Actually I think I have identified the essential element I need for collaboration software. (I'm talking of project-driven business transactions, where all of the project communication and documents are centralized and shared among people inside and outside of my business).

Normal people live inside email to communicate with each other. For better or worse, I deal day-to-day with normal people, and not the people who have Twitter accounts and a blog.

The software tool has to adapt to the way people are, rather than the way they should interact with each other if they knew what was good for them.

In my experiments with internal collaborative software as well as software to work with the outside world (OK, an extranet, if you must), I have noticed that if you don't pander to people's basic familiarity with email and their intrinsic fear of the new, you're going to fail. People just won't use the tool presented to them.

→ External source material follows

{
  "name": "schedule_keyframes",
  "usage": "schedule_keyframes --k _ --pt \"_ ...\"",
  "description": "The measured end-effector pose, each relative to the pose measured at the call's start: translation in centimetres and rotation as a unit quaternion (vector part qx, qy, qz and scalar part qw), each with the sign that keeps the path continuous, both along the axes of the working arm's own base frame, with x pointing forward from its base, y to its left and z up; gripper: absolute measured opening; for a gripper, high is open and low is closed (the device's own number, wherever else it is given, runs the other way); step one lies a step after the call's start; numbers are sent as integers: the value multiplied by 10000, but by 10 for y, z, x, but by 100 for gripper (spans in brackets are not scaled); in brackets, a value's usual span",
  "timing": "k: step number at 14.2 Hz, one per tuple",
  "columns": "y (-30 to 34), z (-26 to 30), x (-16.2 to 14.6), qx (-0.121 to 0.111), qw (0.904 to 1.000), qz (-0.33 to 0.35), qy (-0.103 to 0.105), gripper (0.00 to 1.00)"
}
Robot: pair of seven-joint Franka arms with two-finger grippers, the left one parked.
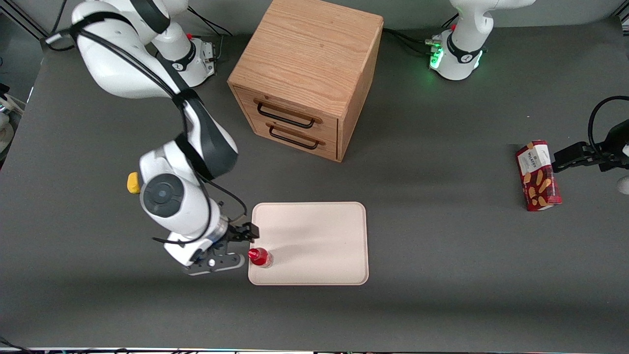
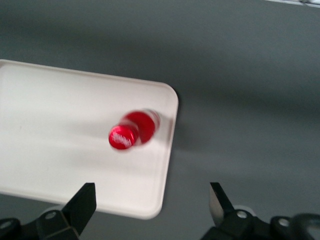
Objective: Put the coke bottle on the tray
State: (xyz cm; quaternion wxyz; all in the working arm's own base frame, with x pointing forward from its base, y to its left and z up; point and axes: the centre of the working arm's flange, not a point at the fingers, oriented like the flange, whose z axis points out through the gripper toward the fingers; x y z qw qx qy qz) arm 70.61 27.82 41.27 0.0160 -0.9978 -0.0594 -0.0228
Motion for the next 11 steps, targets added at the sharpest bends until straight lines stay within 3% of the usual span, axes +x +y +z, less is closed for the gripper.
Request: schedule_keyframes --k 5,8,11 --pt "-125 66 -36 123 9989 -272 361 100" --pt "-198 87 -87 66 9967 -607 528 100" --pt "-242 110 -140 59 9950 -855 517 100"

This is one reason I pitched BaseCamp to the wolves, although there are several other reasons as well. :-)

Dennis,

It was a treat that you and I happened to be in San Francisco at the same time. I'm glad we could meet for a cup of coffee.

I deeply resent the intrusion of inflexible software in my business ("No," says the software vendor, "you will run your life the way our software is written and you will LIKE IT!") so hearing from you was invigorating.

The message I got from you? (1) There IS software outside the legal-specific vertical market. (2) I will have to put up with a bit of systems complexity in my life, small-pieces-loosely-joined notwithstanding.

I'm keeping my eyes open and will look at Wordframe. I can't believe that 4 people (that's our full-time staff here) need TWO f-ing servers. Yet that's what we have. I don't want to live in that world.